A trama de “O Deus do Cinema” possui dois tempos interligados: na atualidade, Goh é um idoso alcoólatra e viciado em apostas, o que faz com que a sua esposa e filha sejam continuamente perseguidas por agiotas. Depois de uma briga com Yoshiko (na maturidade, vivida por Nobuko Miyamoto), Goh resolve esconder-se no cinema de Terashin (interpretado na velhice por Nenji Kobayashi), onde assiste a um filme antigo e revive algumas memórias de juventude, quando descobrimos os dois triângulos amorosos interseccionados.
O tom da narrativa mescla o melodrama capriano com a comédia de costumes, com vistas a uma declaração de amor à Sétima Arte que intenta compensar as decepções do cotidiano. “Na tela, os finais são felizes”, repetem os personagens em mais de um momento, evidenciando o tipo de produção que interessa ao cineasta, conhecido pela simplicidade, conforme já mencionado. Num ‘flashback’ decisivo, o jovem Goh é incompreendido quando tenta enquadrar uma cena de maneira heterodoxa, o que faz com que ele desista do cinema, até ser redescoberto muito tempo depois como um “roteirista promissor”, aos 78 anos de idade. Como não recebeu a mesma atenção por parte dos críticos que vários de seus conterrâneos, mesmo sendo bastante prolífico, é como se Yoji Yamada defendesse o seu próprio ‘modus operandi’, visto que é reconhecido como um hábil artesão, sem a devoção recebida por Akira Kurosawa, Yasujiro Ozu ou Kenji Mizoguchi…
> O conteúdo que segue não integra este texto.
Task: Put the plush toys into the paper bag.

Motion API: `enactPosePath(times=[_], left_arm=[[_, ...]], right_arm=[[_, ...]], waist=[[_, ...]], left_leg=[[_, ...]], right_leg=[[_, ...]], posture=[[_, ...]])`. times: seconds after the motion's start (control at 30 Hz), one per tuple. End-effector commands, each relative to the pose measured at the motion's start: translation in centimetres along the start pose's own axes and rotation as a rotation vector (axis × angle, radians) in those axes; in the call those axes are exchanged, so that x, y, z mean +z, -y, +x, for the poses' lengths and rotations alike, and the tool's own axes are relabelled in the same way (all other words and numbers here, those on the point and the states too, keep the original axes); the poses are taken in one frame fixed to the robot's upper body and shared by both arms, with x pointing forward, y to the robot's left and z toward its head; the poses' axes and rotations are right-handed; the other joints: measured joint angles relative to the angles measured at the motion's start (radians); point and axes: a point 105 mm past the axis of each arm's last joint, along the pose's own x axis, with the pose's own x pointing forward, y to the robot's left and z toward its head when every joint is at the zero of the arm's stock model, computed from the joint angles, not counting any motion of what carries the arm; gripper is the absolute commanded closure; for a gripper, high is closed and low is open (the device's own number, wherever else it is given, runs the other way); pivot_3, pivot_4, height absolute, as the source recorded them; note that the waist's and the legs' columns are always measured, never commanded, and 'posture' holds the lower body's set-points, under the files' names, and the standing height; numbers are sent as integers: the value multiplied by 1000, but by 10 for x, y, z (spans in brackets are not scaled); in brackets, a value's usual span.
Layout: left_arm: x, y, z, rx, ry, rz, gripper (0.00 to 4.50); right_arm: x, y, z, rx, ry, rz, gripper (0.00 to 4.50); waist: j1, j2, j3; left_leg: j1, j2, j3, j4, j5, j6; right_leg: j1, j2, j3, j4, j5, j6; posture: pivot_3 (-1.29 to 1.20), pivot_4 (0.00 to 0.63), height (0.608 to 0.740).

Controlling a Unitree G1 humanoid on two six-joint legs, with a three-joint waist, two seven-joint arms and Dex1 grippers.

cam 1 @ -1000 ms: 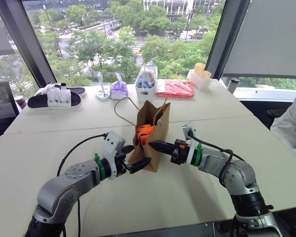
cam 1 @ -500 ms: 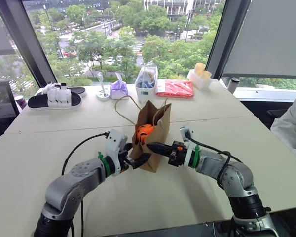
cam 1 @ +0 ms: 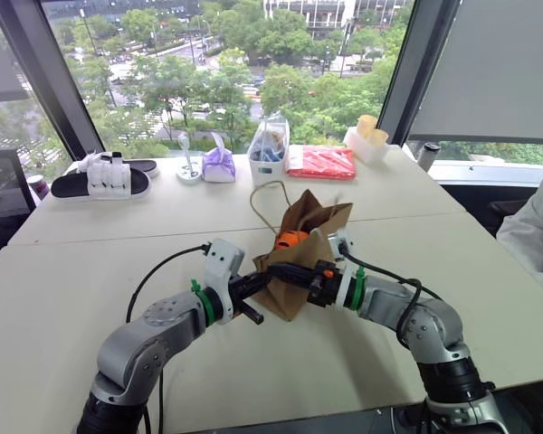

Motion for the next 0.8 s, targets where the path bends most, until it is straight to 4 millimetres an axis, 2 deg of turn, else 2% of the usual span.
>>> enactPosePath(times=[0.03,0.13,0.23,0.33,0.4,0.47,0.53,0.63,0.7,0.8], left_arm=[[17,1,-3,-15,55,60,4442],[24,-2,-6,-36,64,121,4442],[28,-2,-10,-149,32,275,4442],[33,-8,-8,-314,-20,473,4442],[46,-14,0,-387,10,538,4442],[65,-22,16,-451,57,578,4442],[72,-27,26,-490,66,599,4442],[81,-30,36,-557,96,538,4442],[75,-32,42,-617,50,509,4442],[53,-38,45,-693,-68,498,4442]], right_arm=[[17,-11,-11,46,67,-26,4500],[30,-17,-29,77,123,-12,4500],[39,-21,-49,94,174,-4,4500],[30,-18,-61,57,132,-2,4500],[27,-16,-64,38,127,3,4500],[26,-13,-70,5,134,1,4500],[25,-13,-73,-12,139,-2,4500],[22,-17,-79,-34,155,1,4500],[19,-20,-85,-59,163,8,4500],[13,-24,-92,-94,169,20,4500]], waist=[[0,0,0],[2,0,0],[1,0,0],[2,0,0],[1,1,0],[4,1,0],[6,1,0],[1,1,0],[-3,1,0],[-6,1,0]], left_leg=[[0,0,0,0,0,0],[0,0,0,0,0,0],[0,0,0,0,0,0],[0,0,0,0,-1,2],[0,0,0,0,-3,5],[0,0,0,1,-3,5],[-1,-1,-1,2,-2,4],[-1,-1,-1,1,-2,3],[-1,-1,0,0,-2,3],[-1,-1,-1,0,-2,4]], right_leg=[[0,0,0,0,0,0],[0,0,0,0,0,0],[0,0,0,0,0,0],[1,0,-1,-1,0,0],[1,0,-1,-1,0,0],[2,0,-1,-1,0,0],[2,-1,-4,-1,0,0],[2,-1,-3,-2,0,0],[0,-1,-3,-2,0,1],[-1,-1,-4,-1,1,1]], posture=[[0,150,740],[0,150,740],[0,150,740],[0,150,740],[0,150,740],[0,150,740],[0,150,740],[0,150,740],[0,150,740],[0,150,740]])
Alguns desses diretores são também homenageados via pseudônimos e nas descrições de filmagens contidas nas memórias de juventude de Goh, Yoshiko e Terashin. O filme que Goh decide assistir antes de falecer é uma clara referência à obra-prima “Era uma Vez em Tóquio” (1953, de Yasujiro Ozu), o que rende um instante de suma beleza, à guisa de desfecho, num tipo de píncaro emocional bastante distinto do que estava sendo reproduzido na tela.
Co-escrito pelo próprio Yoji Yamada, o roteiro deste filme é baseado num romance da escritora Maha Harada, “Kinema no Kamisama”, publicado em 2011. Coube ao diretor adicionar elementos de nostalgia cinematográfica, a fim de homenagear tanto o estúdio centenário no qual ele trabalhou, o Shochiku, quanto um tipo de ode ao cinema de cariz ocidental. Em meio aos dilemas românticos dos jovens e às crises familiares e econômicas dos mais velhos, momentos de piada pastelão, como quando um porteiro reclama que está ficando careca quando ajuda a chamar uma ambulância para socorrer o jovem Goh, após um acidente, ou quando alguém decide ajudar a então faxineira Yoshiko a limpar algumas privadas e espanta-se com a sujeira. Vale lembrar que Goh atribui as suas inspirações roteirísticas a Buster Keaton e deparamo-nos com cartazes de filmes de Charles Chaplin na sala de projeção de Terashin.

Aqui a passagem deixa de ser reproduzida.